Could Aeroflex Shake Up Testing?
Is the all-too-quiet telecom testing market about to get a little noisier?
A recent filing with the Securities and Exchange Commission (SEC) by microelectronics and testing giant Aeroflex Inc. (Nasdaq: ARXX) hints that the company is raising money for acquisitions and could emerge as a potential consolidator for the beleaguered telecom testing industry.
Earlier this month, Aeroflex filed a shelf offering with the SEC to periodically sell up to $125 million in debt and stock. The net proceeds will be used to pay down debt and for general corporate purposes, the company said in a statement.
Digging into this statement, analysts tracking the company think Aeroflex could well be on the prowl for more acquisitions, most likely in the wireless components and/or network test and measurement arenas.
Aeroflex made its mark selling rugged semiconductors to the defense and aerospace industries. Over the past two years via the acquisitions of IRF, a maker of testing equipment for broadband networks, and Racal Instruments, a maker of testing equipment for wireless networks, it has become a key player to watch in the test and measurement world.
”They’ve made a number of acquisitions; my assumption is they will continue down this path… Wireless components and test and measurement companies would be my hunch,” says James McIlree, analyst with CE Unterberg Towbin.
Indeed, if the company does have its sights on test and measurements firms, there are plenty to choose from, especially in the telecom arena. Optical testing specialist Digital Lightwave Inc. (Nasdaq: DIGL), whose stock price is in the sub-dollar range (see 2003 Top Ten: Explosions & Implosions), narrowly avoided eviction for failing to pay its rent this summer and has been struggling as key customers like AT&T Corp. (NYSE: T) have stopped buying (see Digital Lightwave Avoids Eviction, Digital Lightwave Keeps Sliding in Q1, and Digital Lightwave Borrows to Pay Bills).
Acterna Corp., recently out of Chapter 11, and with renewed focus on testing gear that helps carriers with OSS issues, might be worth a look. It has recently signed a juicy deal with Verizon Communications Inc. (NYSE: VZ) to install, develop, and maintain a series of OSSs for the carrier's voice network (see Acterna Addresses Workflow, Acterna's Extreme Makeover).
Not much has been heard from optical test and monitoring firm NetTest since it split off from its parent almost a year ago (see Nettest Leaves the Mother Ship).

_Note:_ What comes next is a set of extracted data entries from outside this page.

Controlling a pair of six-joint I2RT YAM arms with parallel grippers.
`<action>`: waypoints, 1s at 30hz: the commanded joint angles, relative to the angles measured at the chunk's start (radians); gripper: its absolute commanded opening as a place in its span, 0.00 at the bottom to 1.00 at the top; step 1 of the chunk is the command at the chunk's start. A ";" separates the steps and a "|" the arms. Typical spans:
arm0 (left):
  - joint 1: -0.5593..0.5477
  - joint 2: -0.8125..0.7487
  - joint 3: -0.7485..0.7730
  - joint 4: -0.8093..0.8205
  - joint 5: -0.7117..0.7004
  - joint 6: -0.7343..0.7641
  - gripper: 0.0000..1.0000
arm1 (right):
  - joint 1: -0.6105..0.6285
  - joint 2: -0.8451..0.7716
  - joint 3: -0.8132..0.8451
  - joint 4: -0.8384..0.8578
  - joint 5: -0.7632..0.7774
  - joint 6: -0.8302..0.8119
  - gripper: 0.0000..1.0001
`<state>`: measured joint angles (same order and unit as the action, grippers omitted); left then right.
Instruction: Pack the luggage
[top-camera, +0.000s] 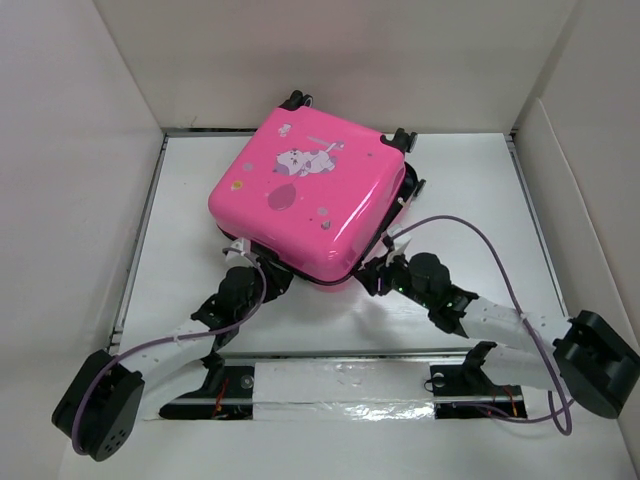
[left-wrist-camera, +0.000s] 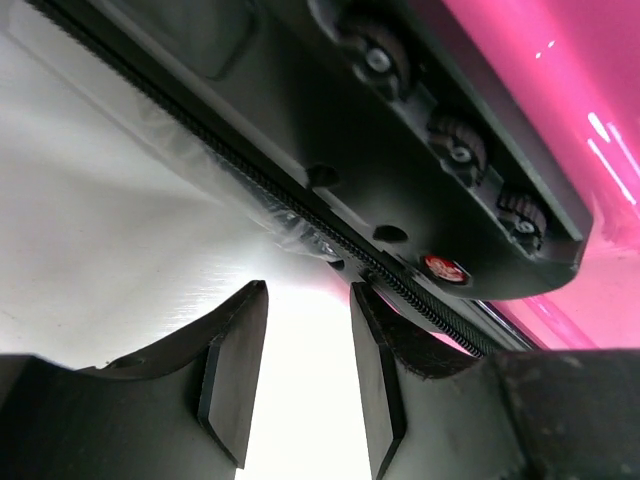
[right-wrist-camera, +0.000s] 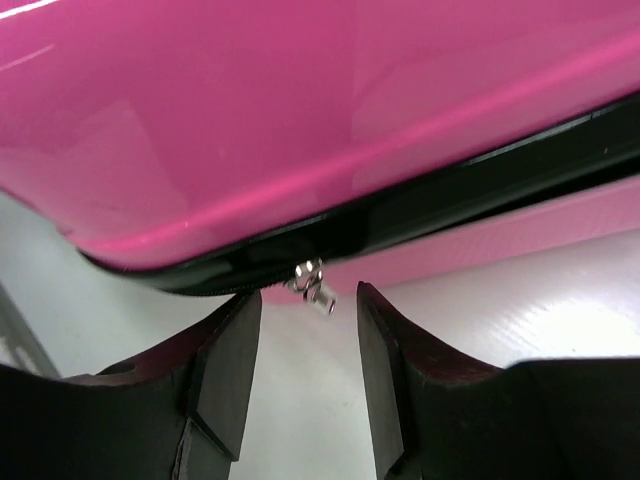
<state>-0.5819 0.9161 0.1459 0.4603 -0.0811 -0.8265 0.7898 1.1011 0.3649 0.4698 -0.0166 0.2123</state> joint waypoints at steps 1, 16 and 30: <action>-0.018 0.000 0.040 0.172 0.020 0.010 0.35 | 0.019 0.049 0.051 0.138 0.101 -0.048 0.47; -0.042 0.260 0.118 0.546 0.161 -0.031 0.31 | 0.284 0.072 0.048 0.032 0.283 0.015 0.00; -0.174 0.385 0.248 0.516 -0.020 -0.023 0.27 | 0.582 0.354 0.404 -0.023 0.387 0.144 0.00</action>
<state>-0.7578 1.3231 0.2550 0.8047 0.0196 -0.8402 1.2591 1.4166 0.6548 0.2539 0.5491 0.3328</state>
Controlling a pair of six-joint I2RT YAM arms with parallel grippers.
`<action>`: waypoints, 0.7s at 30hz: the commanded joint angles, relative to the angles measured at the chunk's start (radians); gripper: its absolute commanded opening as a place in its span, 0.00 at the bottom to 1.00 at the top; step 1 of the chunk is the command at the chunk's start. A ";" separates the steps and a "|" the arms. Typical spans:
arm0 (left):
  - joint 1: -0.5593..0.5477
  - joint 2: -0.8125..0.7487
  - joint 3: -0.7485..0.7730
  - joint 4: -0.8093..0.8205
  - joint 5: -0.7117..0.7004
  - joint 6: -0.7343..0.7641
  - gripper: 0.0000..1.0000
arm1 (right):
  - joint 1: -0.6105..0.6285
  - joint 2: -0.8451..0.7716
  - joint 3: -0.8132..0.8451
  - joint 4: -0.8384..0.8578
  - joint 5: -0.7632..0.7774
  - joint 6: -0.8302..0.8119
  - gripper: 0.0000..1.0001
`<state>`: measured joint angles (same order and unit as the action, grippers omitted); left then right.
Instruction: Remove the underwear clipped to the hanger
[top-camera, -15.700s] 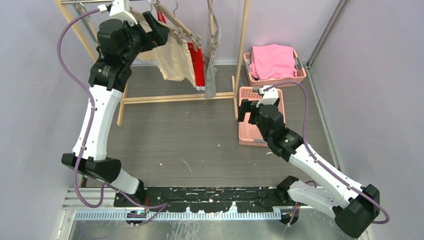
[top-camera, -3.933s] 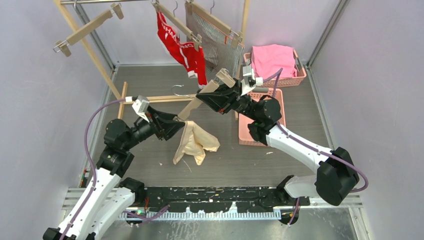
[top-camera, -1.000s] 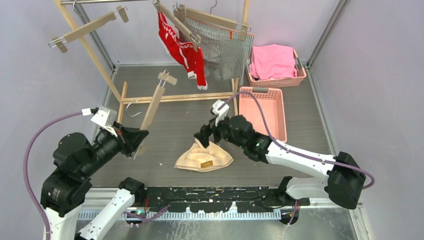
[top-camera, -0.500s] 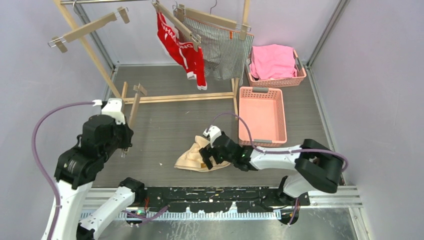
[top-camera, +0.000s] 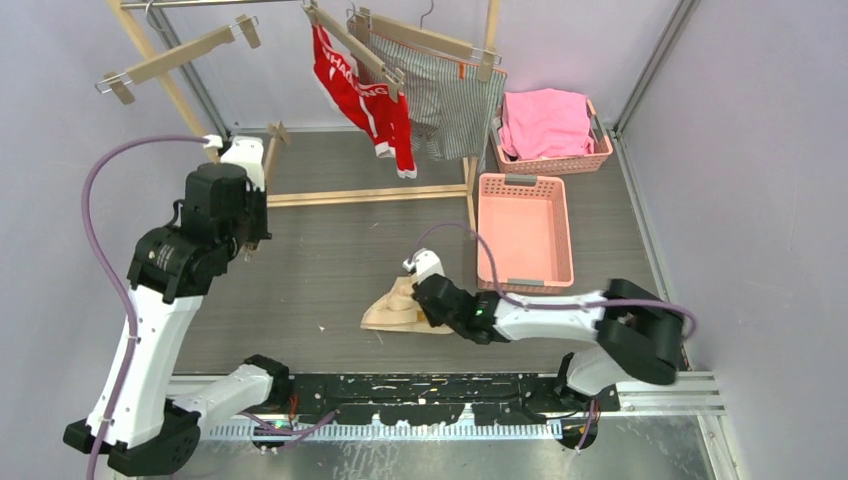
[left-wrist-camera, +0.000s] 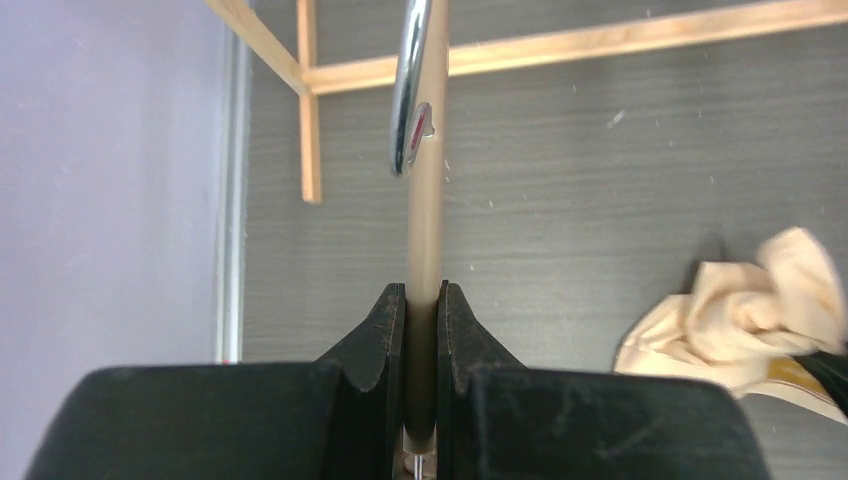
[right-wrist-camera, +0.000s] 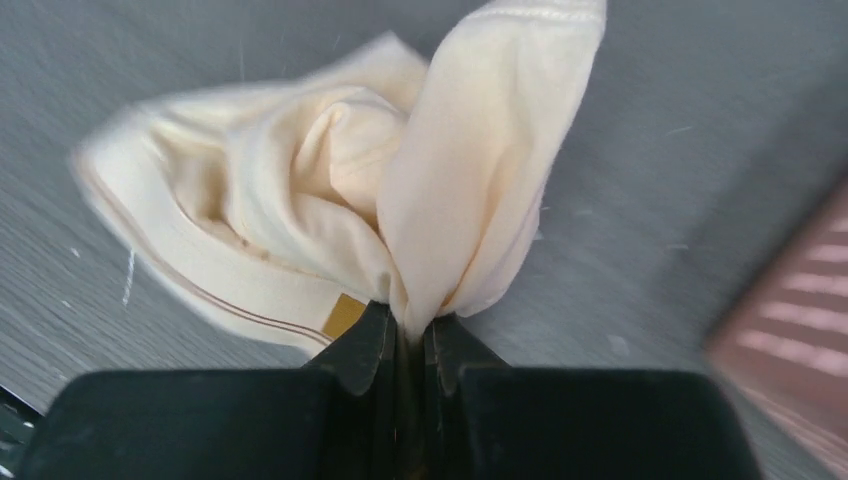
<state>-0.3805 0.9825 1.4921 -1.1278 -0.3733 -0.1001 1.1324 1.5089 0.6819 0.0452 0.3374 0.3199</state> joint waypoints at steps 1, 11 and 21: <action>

And on the wireless testing front, carriers are slowly returning to the job of deploying 3G networks and will be looking for testing firms to check out the merits of this technology. The same goes for WLAN services, as this technology gradually breaks into the enterprise market. Light Reading’s sister site, Unstrung, covers this market in detail (see Dilithium, LineFusion Partner, Blazar Tests With Adax, Agilent Tests HSDPA, DTI Intros Test Transmitter, ATIO Tests ASQA, and IceFyre Tests 802.11 Chipsets).
It's worth noting Aeroflex is a company of some heft. It had $290 million in revenue for 12 months ending June 30 and has just broken back into profitability. By swallowing up smaller companies, Aeroflex would keep on the ongoing trend of consolidation in the test market and could become a major player.
In the telecom testing market specifically, other than the aforementioned smaller players, the industry is largely dominated by only two big players, Agilent Technologies Inc. (NYSE: A) and Spirent plc (NYSE: SPM; London: SPT). If Aeroflex started creeping onto their turf, things could get interesting.
Aeroflex did not return calls for comment by press time.